Tra il 2000 e il 2008, mentre si assiste al forte scontro tra gli Ercolano e i Santapaola (poi risolto), a Catania si concentrano molti affari immobiliari come la realizzazione di Etnapolis, del Parco del Pigno, il progetto Tenutella e i lavori del Porto di Catania. E in questa analisi vengono fuori le figure di alcuni imprenditori come Mariano Incarbone (condannato con sentenza definitiva, già espiata, nel processo Iblis) e Vincenzo Basilotta (defunto). Che per l’accusa sarebbero un po’ i ponti tra il mondo della politica e la mafia.
Il procuratore di Siracusa Sabrina Gambino rimette in fila alcune intercettazioni del 2007 – inserite in una nota del Ros – in cui si manifestano precise rimostranze su alcune aspettative che “il Presidente” non avrebbe esaudito.
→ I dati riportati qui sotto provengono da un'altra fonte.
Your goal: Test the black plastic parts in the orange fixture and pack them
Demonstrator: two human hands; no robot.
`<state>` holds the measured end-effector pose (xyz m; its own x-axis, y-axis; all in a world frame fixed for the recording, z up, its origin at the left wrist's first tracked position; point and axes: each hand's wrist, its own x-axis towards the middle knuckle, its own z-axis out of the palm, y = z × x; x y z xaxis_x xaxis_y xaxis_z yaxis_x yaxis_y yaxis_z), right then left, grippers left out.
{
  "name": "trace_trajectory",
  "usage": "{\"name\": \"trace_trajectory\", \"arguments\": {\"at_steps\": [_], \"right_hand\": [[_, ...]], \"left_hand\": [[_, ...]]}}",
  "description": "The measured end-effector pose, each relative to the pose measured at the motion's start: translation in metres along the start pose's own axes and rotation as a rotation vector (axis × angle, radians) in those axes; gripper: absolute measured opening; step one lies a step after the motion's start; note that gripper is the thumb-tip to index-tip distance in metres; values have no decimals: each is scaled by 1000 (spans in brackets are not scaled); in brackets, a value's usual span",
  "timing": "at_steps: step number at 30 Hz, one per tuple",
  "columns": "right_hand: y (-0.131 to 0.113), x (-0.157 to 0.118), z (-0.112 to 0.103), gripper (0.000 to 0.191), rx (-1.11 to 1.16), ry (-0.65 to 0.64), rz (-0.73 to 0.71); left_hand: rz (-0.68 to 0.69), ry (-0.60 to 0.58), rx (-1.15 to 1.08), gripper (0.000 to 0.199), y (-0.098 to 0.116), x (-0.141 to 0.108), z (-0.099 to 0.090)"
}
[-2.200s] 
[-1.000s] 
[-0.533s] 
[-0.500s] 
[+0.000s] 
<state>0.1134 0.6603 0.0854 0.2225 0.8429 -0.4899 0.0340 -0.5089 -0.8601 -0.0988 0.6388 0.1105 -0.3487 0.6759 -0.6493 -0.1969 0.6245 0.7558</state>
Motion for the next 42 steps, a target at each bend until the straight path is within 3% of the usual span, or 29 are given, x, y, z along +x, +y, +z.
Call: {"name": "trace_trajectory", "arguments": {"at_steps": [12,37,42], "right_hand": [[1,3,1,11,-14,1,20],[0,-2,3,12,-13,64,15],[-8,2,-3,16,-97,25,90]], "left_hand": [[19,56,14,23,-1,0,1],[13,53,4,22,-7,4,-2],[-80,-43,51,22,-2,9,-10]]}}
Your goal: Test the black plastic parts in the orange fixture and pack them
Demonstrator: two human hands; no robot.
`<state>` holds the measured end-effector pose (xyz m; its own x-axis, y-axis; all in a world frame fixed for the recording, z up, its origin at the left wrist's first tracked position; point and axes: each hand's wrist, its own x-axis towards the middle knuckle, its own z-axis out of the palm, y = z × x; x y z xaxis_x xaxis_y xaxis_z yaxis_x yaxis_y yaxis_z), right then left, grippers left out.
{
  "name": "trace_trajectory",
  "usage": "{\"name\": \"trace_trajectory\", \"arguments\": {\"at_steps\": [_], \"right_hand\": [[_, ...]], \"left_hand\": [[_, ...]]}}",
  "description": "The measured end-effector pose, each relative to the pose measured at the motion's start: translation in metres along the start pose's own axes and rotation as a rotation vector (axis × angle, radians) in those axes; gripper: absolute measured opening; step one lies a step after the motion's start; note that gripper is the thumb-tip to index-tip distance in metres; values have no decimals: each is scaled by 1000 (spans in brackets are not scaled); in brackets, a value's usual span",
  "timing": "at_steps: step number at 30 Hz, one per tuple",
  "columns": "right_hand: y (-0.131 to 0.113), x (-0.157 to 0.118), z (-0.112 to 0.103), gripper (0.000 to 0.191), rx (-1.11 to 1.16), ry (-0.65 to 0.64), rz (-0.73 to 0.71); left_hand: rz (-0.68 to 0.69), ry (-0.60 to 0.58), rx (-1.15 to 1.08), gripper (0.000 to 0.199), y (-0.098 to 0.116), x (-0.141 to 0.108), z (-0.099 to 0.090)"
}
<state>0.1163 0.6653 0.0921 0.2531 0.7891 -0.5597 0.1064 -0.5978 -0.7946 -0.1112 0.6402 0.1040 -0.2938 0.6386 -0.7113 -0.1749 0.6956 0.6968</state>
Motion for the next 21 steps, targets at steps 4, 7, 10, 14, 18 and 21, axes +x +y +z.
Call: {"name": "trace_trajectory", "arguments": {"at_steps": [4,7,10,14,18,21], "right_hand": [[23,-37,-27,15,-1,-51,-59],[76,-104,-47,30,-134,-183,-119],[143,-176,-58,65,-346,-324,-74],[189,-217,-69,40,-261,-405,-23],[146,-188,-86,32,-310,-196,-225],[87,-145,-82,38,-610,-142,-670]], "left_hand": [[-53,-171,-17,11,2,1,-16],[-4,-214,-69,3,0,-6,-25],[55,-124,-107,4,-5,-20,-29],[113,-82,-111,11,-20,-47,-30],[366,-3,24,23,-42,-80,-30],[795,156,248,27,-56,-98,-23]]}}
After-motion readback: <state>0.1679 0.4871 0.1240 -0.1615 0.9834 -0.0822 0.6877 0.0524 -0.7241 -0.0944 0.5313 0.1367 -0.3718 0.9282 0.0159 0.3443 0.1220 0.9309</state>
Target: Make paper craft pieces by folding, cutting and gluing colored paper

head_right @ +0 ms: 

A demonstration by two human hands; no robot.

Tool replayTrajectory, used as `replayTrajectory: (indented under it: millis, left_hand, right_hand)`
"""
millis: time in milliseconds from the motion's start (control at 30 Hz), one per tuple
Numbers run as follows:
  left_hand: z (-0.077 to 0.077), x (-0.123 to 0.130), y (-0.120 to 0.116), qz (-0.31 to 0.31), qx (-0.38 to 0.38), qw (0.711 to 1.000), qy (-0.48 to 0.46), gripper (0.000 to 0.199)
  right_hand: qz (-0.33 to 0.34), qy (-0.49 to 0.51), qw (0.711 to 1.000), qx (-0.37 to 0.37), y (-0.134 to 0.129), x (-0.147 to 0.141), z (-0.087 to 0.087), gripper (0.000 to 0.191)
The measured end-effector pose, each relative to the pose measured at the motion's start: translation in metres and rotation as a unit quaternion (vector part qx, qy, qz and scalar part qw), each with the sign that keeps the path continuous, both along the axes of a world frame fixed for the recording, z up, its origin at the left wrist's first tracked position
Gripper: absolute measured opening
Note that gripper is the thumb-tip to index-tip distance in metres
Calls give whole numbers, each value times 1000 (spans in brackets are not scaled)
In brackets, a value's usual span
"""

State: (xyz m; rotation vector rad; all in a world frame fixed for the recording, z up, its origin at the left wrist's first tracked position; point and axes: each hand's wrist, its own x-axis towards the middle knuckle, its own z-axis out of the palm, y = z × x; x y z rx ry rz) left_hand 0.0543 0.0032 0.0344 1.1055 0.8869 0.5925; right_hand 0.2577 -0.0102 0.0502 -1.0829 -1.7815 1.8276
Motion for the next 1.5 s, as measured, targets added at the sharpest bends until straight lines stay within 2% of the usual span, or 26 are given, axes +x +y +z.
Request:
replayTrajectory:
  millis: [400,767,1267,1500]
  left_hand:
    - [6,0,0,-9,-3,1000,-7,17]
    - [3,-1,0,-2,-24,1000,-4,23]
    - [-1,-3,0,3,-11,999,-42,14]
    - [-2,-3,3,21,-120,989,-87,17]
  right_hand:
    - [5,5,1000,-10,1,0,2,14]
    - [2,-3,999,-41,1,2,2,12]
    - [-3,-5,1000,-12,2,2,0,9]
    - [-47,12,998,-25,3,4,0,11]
In questo mosaico di soldi e cemento, spiccherebbero le figure di Raffaele Lombardo e del fratello Angelo.
In questo viaggio si innescano poi i rapporti di Enzo Aiello, il signore degli appalti di Cosa nostra, e Vincenzo Basilotta. Quest’ultimo invece di pagare 700 mila euro al boss mafioso a titolo di messa a posto avrebbe versato i soldi a Lombardo per la sua campagna elettorale. La difesa definisce Basilotta un “ciarlatano e tragediatore”, ma per la Pg invece “Aiello ha piena accettazione dell’iniziativa presa dall’imprenditore per un assoluta convergenza di interessi”. “A noi altri la Regione ci interessa”, è un commento del boss citato dall’accusa. La matrioska comincia dal rapporto tra Aiello e Basilotta e tra quest’ultimo e Raffaele Lombardo. Prova dei contatti anche i lavori che l’imprenditore ha realizzato in alcune proprietà dell’imputato. Senza dimenticare le dichiarazioni del geologo Giovanni Barbagallo.
Nel ‘tracciato” della procura generale si inserisce anche “la vicenda Ciancio”, entrata al fotofinish nel processo di primo grado e che è diventata uno dei capitoli più discussi anche a livello mediatico della sentenza del gup Marina Rizza. La Corte d’Appello, invece, aveva nel verdetto (poi annullato con rinvio dalla Cassazione) ritenuto non vi fossero prove di “un ruolo e di un interessamento” dell’editore negli affari dei centri commerciali. La pg, dividendo il “piano politico” dal “piano delle relazioni”, sviscera i vari passaggi che porteranno alla realizzazione di Porte di Catania partendo dai terreni, alle componenti societarie, le varie fusioni, acquisizioni e i profitti.
Le finestrelle da aprire restano ancora numerose: un’analisi più articolata sulla figura e il ruolo di Mariano Incarbone, la vicenda collegata al parcheggio Sanzio, il caso Safab e le contestazioni sui reati elettorali. Sul piano delle sospette “relazioni mafiose” le due magistrate chiuderanno ‘il tracciato’ argomentando sulle dichiarazioni rese da Rosario Di Dio. E resta da chiudere anche il capitolo inerente il boss ennese Raffaele Bevilacqua. Anche se le carte giudiziarie riguardanti un recente blitz antimafia non sono state acquisite nel processo. La Corte d’Appello non ha accolto la richiesta del Pg.